#### Required action:
What you return should be the complete data below, word for word, with no pictures in it.

----- Information shown

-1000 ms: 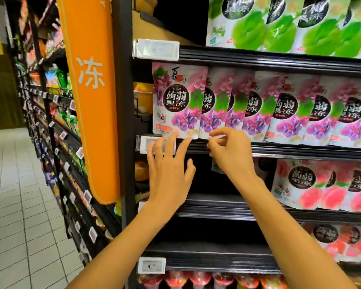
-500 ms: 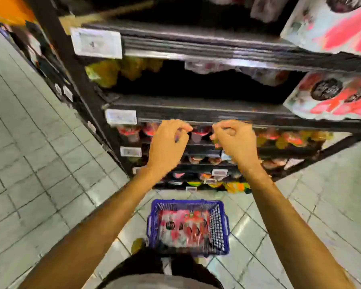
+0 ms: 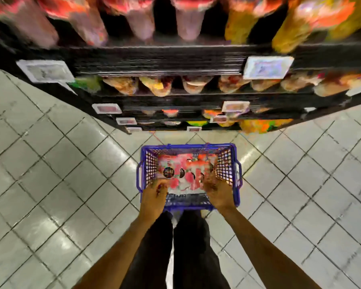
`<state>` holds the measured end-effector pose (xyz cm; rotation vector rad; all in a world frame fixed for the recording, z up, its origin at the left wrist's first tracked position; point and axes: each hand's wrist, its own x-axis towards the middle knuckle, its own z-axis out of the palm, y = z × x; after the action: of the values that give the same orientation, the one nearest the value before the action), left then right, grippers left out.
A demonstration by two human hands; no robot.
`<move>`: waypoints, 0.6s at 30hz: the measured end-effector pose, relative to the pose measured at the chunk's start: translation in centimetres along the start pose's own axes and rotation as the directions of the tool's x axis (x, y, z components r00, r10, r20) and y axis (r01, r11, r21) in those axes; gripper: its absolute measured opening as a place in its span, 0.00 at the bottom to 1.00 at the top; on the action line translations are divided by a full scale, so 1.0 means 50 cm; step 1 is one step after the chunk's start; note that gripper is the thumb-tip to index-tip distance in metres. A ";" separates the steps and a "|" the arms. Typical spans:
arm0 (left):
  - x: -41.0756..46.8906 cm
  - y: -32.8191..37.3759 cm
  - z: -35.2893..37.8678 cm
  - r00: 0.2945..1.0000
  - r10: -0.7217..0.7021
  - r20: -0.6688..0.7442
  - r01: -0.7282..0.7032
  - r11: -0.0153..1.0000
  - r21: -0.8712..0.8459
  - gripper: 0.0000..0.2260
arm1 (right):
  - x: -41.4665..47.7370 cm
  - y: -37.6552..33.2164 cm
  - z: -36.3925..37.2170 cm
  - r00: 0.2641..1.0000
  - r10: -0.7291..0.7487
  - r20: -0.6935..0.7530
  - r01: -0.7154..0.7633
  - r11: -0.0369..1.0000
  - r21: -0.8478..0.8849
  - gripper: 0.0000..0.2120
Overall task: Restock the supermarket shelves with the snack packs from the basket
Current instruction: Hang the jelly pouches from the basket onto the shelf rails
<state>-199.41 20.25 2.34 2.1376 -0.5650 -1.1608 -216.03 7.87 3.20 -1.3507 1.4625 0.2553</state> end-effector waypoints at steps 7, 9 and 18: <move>0.177 -0.262 0.123 0.945 -0.301 0.129 0.286 0.951 0.119 0.23 | 0.238 0.185 0.169 0.988 0.076 -0.134 -0.091 0.989 -0.112 0.19; 0.246 -0.344 0.160 0.916 -0.377 0.137 0.354 0.920 0.166 0.21 | 0.327 0.230 0.218 0.990 0.000 -0.143 -0.028 0.981 -0.194 0.11; 0.495 -0.580 0.293 0.900 -0.428 -0.084 0.434 0.896 0.095 0.22 | 0.645 0.354 0.407 0.993 0.102 -0.053 -0.111 0.972 -0.205 0.16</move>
<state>-197.03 20.48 -38.43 2.4658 -0.1244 -1.3125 -212.34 10.07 -38.61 -1.4521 1.5801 0.4630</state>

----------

#### Your solution:
-1000 ms: 
-500 ms: 
+0 ms: 
`<state>` holds the measured end-effector pose (xyz cm; rotation vector rad; all in a world frame fixed for the recording, z up, its origin at the left wrist's first tracked position; point and axes: each hand's wrist, its own x-axis towards the middle knuckle, its own z-axis out of the palm, y = z × x; after the action: of the values that give the same orientation, the one nearest the value before the action), left then right, grippers left out.
A demonstration by two human hands; no robot.
`<move>`: waypoints, 0.6s at 30hz: the measured end-effector pose, relative to the pose measured at the chunk's start: translation in centimetres along the start pose's own axes and rotation as the directions of the tool's x axis (x, y, z components r00, r10, r20) and y axis (r01, r11, r21) in those axes; gripper: its absolute measured opening as a place in its span, 0.00 at the bottom to 1.00 at the top; on the action line translations are divided by a full scale, so 1.0 means 50 cm; step 1 is one step after the chunk's start; note that gripper is the thumb-tip to index-tip distance in metres. A ";" separates the steps and a "|" the arms. Typical spans:
arm0 (left):
  - x: -41.0756..46.8906 cm
  - y: -32.8191..37.3759 cm
  - z: -35.2893..37.8678 cm
  - r00: 0.2945..1.0000
  - r10: -0.7217..0.7021
  - r20: -0.6688..0.7442
  - r01: -0.7282..0.7032
  - r11: -0.0153..1.0000
  - r21: -0.8712..0.8459
  - gripper: 0.0000..0.2260
arm1 (right):
  - x: -41.4665..47.7370 cm
  - y: -37.6552..33.2164 cm
  - z: -36.3925..37.2170 cm
  - r00: 0.2641..1.0000
  - r10: -0.7291..0.7487
  - r20: -0.6935..0.7530
  - r01: -0.7154..0.7633
  - r11: -0.0369..1.0000
  - r21: -0.8478..0.8849
  - gripper: 0.0000..0.2120
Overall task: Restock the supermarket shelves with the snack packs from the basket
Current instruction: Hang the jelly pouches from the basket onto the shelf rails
<state>-199.41 20.25 2.34 2.1376 -0.5650 -1.1608 -216.03 7.87 3.20 -1.3507 1.4625 0.2553</state> end-effector waypoints at steps 7, 9 and 18: <move>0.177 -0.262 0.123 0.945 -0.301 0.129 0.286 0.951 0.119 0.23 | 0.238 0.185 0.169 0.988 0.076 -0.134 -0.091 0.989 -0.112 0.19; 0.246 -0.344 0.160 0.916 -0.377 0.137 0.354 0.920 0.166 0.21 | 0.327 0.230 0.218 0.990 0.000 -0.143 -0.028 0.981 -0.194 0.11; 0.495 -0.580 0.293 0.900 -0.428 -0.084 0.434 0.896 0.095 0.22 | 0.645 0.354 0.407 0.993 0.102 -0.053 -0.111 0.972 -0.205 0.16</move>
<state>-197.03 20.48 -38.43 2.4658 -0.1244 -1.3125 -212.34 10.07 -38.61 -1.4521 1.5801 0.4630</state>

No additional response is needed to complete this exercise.